(Exercise directions): Those lines of the following listing which contain the string "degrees" should be returned.

(Input material):
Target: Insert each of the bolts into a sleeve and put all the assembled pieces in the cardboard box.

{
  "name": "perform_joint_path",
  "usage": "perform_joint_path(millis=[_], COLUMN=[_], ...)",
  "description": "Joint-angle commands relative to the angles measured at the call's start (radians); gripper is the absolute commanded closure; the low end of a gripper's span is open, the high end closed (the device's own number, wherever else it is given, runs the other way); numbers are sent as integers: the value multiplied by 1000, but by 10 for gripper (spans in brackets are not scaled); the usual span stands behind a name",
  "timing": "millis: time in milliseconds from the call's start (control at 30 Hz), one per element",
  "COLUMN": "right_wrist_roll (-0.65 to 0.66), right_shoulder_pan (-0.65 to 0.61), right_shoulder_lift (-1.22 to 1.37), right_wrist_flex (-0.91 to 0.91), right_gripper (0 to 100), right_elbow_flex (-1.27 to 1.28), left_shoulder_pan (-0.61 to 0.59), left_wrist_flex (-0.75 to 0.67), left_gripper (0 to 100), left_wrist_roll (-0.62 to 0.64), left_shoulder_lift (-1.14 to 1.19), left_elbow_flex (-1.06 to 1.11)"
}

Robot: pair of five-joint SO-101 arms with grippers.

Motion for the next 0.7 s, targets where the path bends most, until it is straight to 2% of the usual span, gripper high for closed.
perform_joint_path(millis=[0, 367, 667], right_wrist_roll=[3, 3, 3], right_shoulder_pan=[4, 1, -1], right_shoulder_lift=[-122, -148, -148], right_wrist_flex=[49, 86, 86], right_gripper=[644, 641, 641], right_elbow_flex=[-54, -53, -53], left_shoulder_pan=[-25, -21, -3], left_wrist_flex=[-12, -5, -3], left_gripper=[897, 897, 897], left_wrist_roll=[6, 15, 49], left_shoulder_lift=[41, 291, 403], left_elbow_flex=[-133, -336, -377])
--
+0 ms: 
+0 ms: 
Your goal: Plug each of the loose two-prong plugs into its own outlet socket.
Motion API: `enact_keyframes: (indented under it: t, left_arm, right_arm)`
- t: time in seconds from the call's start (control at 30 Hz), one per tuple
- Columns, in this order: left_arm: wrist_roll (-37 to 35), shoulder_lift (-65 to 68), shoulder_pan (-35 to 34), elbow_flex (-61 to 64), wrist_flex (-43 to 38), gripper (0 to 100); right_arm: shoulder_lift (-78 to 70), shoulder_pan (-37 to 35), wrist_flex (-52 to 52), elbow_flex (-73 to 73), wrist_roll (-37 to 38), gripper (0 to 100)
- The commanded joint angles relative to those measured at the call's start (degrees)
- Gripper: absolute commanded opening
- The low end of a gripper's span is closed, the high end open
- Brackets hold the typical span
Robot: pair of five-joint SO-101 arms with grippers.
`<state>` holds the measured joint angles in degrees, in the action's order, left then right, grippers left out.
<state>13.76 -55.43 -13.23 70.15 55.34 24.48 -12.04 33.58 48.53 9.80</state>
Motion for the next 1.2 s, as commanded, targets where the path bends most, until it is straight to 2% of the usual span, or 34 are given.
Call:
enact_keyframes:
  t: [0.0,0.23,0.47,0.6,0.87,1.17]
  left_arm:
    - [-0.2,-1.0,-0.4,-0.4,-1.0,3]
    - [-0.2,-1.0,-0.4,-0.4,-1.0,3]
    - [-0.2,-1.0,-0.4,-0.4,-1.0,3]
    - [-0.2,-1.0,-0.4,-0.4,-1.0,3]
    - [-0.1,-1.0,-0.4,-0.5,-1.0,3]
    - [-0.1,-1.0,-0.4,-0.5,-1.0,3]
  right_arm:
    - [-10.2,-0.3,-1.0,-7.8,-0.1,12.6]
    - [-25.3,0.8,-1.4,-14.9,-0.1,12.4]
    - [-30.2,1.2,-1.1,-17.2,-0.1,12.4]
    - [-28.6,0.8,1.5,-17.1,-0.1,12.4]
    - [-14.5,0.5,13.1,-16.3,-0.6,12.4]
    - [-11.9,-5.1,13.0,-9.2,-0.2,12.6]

(Result of the task):
- The commanded joint angles relative to those measured at the call's start (degrees)
`<state>` holds the measured joint angles in degrees, in the action's order, left then right, grippers left out.

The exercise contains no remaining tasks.